I want error lines to show up in red. Is there some special character codes I can output to switc
You can read here a good and illustrated article: http://kpumuk.info/ruby-on-rails/colorizing-console-ruby-script-output/
I think setting console text color is pretty language-specific. Here is an example in C# from MSDN:
for (int x = 0; x < colorNames.Length; x++)
{
Console.Write("{0,2}: ", x);
Console.BackgroundColor = ConsoleColor.Black;
Console.ForegroundColor = (ConsoleColor)Enum.Parse(typeof(ConsoleColor), colorNames[x]);
Console.Write("This is foreground color {0}.", colorNames[x]);
Console.ResetColor();
Console.WriteLine();
}
Console.ForegroundColor is the property for setting text color.

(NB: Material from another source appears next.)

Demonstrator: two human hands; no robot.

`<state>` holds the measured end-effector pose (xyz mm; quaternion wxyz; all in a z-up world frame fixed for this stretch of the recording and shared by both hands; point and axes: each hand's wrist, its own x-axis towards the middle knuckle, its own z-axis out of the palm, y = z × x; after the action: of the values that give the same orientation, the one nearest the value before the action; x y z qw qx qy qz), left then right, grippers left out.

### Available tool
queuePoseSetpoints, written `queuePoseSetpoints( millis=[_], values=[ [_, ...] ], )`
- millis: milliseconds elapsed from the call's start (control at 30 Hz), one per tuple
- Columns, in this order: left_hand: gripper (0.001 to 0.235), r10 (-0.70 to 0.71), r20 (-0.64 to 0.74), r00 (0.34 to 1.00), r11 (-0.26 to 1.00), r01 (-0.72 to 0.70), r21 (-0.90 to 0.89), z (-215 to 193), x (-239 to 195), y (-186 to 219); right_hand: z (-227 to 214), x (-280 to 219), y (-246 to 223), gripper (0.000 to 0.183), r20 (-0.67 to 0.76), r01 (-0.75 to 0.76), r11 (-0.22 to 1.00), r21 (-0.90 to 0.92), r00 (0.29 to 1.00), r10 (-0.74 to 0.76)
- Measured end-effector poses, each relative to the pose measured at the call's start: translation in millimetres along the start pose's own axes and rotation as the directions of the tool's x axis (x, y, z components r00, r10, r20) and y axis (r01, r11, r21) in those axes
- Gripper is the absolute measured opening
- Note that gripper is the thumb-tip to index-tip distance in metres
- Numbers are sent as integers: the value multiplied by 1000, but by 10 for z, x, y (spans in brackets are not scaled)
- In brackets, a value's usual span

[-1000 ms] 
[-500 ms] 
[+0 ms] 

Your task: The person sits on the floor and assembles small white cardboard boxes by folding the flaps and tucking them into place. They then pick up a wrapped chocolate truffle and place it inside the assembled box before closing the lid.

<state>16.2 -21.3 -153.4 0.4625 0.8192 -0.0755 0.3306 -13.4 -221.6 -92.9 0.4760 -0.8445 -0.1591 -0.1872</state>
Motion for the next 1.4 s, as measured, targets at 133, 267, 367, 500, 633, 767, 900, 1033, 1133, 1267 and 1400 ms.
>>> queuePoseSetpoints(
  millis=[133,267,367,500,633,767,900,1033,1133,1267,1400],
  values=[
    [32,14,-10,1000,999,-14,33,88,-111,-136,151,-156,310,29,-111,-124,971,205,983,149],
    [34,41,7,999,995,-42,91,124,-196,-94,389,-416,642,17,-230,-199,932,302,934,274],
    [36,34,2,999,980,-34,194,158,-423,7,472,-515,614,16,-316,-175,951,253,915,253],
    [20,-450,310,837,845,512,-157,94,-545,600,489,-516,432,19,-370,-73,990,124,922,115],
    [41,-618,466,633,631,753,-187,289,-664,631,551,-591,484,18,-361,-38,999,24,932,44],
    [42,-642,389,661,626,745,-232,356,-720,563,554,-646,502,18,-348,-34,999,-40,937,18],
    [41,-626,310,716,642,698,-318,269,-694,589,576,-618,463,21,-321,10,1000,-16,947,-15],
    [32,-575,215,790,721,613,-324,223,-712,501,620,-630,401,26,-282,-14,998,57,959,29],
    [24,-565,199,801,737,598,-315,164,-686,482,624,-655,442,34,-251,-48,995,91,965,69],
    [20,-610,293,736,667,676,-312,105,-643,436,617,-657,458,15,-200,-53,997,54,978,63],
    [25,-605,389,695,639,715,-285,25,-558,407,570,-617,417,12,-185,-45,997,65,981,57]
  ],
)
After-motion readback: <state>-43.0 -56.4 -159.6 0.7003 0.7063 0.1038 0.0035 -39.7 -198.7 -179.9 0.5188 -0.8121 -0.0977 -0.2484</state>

Ultimately you need to call SetConsoleTextAttribute. You can get a console screen buffer handle from GetStdHandle.
On windows, you can do it easily in three ways:
require 'win32console'
puts "\e[31mHello, World!\e[0m"
Now you could extend String with a small method called red
require 'win32console'
class String
def red
"\e[31m#{self}\e[0m"
end
end
puts "Hello, World!".red
Also you can extend String like this to get more colors:
require 'win32console'
class String
{ :reset => 0,
:bold => 1,
:dark => 2,
:underline => 4,
:blink => 5,
:negative => 7,
:black => 30,
:red => 31,
:green => 32,
:yellow => 33,
:blue => 34,
:magenta => 35,
:cyan => 36,
:white => 37,
}.each do |key, value|
define_method key do
"\e[#{value}m" + self + "\e[0m"
end
end
end
puts "Hello, World!".red
Or, if you can install gems:
gem install term-ansicolor
And in your program:
require 'win32console'
require 'term/ansicolor'
class String
include Term::ANSIColor
end
puts "Hello, World!".red
puts "Hello, World!".blue
puts "Annoy me!".blink.yellow.bold
Please see the docs for term/ansicolor for more information and possible usage.
on ANSI escape codes:
32-bit character-mode (subsystem:console) Windows applications don't write ANSI escape sequences to the console
They must interpret the escape code actions and call the native Console API instead
Thanks microsoft :-(
using System;
using System.Collections.Generic;
using System.Linq;
using System.Text;
namespace Console_Test
{
class Program
{
static void Main(string[] args)
{
Console.ForegroundColor = ConsoleColor.DarkRed;
Console.WriteLine("Hello World");
Console.ReadKey();
}
}
}
You can change the color using a simple C# program, http://powerof2games.com/node/31 describes how you can wrap console output to achieve the effect.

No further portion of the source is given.